А когда Вы осознали, что РКИ – это именно то, чем Вы хотите заниматься всю жизнь?
– Это понимание пришло не в первые годы. Наверное, уже после защиты кандидатской диссертации, когда меня пригласили в педагогический университет именно для работы с иностранцами. Тогда, в 1993 году, я уже стала целенаправленно заниматься этим направлением, и опыт, что я успела накопить, складывался в систему.
– Вы сказали, что ваши первые студенты были из Сирии. Скажите, пожалуйста, насколько сложно было начинать работу? Может быть, вспомните Ваше первое занятие, как оно прошло?
– Не могу сказать, что это было сложно. Я была, наверное, под каким-то самогипнозом, настолько это было необычно. И у меня на занятиях был какой-то внутренний выплеск энергии. Я думаю, именно это было особенно важно в первый месяц.
И буквально уже через неделю я стала понимать, каких вопросов мне ждать от иностранцев, если я им объясняю, как, например, меняется форма существительного. Если в школе мы учили окончание -а или -я, и этого было достаточно, то у иностранцев был сразу вопрос: «А когда -а, когда -я?». Уже предвидя такие вопросы, я и стала сама искать ответы на них, потому что на филологическом факультете нас не учили этому, это совершенно другой взгляд на язык. И в первый год работы я очень многое узнала о том, как русский язык видится глазами иностранца.
Наверное, для каждого начинающего преподавателя РКИ главной нитью должна проходить мысль, как бы он сам это учил на месте иностранца: «А если я буду изучать китайский или корейский язык, мне достаточно будет этого объяснения или нет? Какой вопрос у меня появится?».
Если ты всё время ставишь себя на место человека, перед которым безбрежный океан неродного языка, который знает только пять слов, тогда к тебе и приходит вдохновение, и тогда ты понимаешь, как объяснить, например, пары глухих и звонких, если у людей нет ещё даже в принципе знания такой терминологии.
– А насколько отличаются студенты-иностранцы от наших студентов? Есть какие-то особенности, подходы?
– Здесь есть и особенности нашего отношения. Когда мы работаем с носителями языка, у нас совершенно другие требования, мы другого хотим. Для преподавателя это две совершенно разные аудитории, и он абсолютно по-разному должен вести занятие.
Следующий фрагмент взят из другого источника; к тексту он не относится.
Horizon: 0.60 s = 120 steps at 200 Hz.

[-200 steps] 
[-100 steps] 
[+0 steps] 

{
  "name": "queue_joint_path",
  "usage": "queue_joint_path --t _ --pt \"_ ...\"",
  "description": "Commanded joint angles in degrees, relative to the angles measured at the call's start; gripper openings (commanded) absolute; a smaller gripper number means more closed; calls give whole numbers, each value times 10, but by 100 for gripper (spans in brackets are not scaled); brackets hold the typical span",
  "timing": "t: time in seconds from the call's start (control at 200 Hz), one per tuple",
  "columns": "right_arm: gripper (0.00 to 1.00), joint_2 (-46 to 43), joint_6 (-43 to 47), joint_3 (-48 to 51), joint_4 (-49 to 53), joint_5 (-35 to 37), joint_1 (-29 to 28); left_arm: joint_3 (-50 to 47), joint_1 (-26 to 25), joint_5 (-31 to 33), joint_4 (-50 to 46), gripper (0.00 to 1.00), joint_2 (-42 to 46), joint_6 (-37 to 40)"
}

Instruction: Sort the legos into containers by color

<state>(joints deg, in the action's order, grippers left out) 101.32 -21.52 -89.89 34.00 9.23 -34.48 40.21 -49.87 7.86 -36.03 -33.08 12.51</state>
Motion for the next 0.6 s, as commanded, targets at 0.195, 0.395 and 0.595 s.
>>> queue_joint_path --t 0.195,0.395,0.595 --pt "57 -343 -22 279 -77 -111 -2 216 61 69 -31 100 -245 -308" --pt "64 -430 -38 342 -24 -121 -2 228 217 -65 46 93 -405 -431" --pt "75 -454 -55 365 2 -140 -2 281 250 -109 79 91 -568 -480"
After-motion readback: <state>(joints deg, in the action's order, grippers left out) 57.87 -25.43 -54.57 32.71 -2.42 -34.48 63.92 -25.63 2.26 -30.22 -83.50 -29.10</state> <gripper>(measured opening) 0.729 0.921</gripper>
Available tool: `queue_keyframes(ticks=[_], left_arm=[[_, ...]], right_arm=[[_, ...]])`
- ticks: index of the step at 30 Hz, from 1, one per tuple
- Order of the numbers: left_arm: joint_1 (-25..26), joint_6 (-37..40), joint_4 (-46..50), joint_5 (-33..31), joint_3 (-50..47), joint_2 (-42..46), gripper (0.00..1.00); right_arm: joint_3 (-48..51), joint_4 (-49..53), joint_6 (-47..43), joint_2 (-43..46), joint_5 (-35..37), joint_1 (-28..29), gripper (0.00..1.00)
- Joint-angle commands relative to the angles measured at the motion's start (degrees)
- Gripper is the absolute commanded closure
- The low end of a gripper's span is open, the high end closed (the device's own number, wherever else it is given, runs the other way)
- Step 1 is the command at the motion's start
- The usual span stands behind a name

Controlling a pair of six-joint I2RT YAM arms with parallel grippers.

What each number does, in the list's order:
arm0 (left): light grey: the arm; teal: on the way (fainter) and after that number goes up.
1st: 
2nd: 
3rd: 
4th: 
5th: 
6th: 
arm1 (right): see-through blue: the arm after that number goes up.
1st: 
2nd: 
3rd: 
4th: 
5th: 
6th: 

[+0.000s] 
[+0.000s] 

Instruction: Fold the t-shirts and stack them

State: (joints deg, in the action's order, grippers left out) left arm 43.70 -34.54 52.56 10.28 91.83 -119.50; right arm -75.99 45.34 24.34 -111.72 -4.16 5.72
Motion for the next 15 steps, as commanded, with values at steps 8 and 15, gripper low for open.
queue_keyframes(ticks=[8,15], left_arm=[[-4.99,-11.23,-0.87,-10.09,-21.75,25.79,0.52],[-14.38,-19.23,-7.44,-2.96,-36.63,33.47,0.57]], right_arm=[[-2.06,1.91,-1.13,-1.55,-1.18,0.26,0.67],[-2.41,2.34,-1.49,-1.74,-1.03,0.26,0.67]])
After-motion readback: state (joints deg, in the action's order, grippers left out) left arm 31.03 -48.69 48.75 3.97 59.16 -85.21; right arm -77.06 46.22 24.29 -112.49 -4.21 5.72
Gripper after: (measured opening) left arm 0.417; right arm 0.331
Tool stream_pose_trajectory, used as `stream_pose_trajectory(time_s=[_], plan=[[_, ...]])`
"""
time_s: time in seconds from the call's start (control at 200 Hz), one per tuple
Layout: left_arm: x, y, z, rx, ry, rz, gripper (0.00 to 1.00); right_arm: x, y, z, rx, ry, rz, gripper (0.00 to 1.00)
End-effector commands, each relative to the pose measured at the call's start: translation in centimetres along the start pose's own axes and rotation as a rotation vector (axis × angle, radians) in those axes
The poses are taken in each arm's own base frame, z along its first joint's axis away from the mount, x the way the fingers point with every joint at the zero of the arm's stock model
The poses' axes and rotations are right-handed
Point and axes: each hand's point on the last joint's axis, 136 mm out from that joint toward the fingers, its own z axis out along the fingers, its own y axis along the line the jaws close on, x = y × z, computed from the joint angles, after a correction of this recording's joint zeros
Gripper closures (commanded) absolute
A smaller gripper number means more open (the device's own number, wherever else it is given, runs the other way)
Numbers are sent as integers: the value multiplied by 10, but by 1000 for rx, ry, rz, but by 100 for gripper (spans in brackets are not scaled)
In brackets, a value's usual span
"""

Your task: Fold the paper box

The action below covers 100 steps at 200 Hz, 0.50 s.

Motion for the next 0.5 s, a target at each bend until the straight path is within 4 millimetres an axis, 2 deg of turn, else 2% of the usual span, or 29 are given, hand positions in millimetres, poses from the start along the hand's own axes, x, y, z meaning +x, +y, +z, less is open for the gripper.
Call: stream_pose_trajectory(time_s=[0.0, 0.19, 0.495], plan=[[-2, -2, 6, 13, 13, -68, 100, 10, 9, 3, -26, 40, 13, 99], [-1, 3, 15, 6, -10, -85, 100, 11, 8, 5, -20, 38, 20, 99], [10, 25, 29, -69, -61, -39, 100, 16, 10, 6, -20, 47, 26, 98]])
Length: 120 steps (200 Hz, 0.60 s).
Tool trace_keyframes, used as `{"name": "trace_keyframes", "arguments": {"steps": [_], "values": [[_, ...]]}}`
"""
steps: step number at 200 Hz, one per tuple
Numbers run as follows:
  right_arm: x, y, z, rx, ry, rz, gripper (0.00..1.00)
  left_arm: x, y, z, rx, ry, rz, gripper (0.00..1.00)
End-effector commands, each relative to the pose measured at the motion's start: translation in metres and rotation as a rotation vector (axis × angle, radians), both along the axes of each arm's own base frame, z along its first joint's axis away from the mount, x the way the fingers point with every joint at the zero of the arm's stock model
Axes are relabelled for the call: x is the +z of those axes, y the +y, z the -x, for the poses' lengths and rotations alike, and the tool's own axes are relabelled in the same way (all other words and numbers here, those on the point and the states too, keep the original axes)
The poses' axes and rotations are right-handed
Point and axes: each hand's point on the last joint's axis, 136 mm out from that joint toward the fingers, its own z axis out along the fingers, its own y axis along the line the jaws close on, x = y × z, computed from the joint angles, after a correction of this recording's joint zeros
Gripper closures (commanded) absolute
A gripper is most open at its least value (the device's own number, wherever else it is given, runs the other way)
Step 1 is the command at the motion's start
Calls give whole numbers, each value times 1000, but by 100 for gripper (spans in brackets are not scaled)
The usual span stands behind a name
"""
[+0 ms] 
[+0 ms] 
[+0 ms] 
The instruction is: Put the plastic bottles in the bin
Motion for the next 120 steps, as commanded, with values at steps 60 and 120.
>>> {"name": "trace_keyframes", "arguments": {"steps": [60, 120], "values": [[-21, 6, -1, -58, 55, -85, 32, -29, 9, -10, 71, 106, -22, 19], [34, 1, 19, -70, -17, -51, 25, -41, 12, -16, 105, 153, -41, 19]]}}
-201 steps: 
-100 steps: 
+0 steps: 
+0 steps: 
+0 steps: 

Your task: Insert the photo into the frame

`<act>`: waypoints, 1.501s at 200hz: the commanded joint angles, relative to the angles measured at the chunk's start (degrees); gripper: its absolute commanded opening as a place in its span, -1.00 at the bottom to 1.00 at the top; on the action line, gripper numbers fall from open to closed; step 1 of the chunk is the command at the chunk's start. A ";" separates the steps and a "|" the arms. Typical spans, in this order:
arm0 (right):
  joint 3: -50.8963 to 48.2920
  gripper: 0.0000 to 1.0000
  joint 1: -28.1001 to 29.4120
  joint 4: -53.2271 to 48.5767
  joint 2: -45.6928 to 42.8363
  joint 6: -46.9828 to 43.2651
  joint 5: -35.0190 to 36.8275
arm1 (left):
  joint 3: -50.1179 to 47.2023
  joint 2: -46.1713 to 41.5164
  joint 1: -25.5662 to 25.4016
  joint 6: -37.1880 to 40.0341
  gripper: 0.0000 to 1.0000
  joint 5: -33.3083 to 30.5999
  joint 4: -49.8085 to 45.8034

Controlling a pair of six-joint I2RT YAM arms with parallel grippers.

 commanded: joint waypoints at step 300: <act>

Я много лет работала только с иностранцами. И когда я пришла вдруг читать лекции для восьмидесяти русских студентов, то во время лекции всё время ловила себя на мысли, что я говорю уж слишком просто. Во мне привычка быть в рамках лексического минимума очень долго ещё «сидела», и потребовалось больше года чтения лекций, чтобы я начала использовать богатый репертуар языковых средств, а не тот минимум, в рамках которого мы обычно работаем в РКИ.
– А у Вас как человека, имеющего опыт преподавания РКИ, не возникало мысли, что в методике преподавания русского языка носителям есть недостатки? Не было желания внести предложения в изменение методики русского языка для носителей?
– Здесь зависит от того, какую ступень образования Вы имеете в виду. Если это образование школьное, то там, безусловно, давно требуется коррекция. Хотя бы потому, что сейчас не осталось в школах чисто русских классов, вместе учатся и билингвы с хорошим знанием русского языка, и люди, владеющие языком буквально на элементарном уровне. Естественно, в школе нужно очень солидно перерабатывать подходы и переходить на те коммуникативные принципы обучения, которые в РКИ уже совершенно естественны и, как говорится, а как же иначе? Вот в школе пока иначе.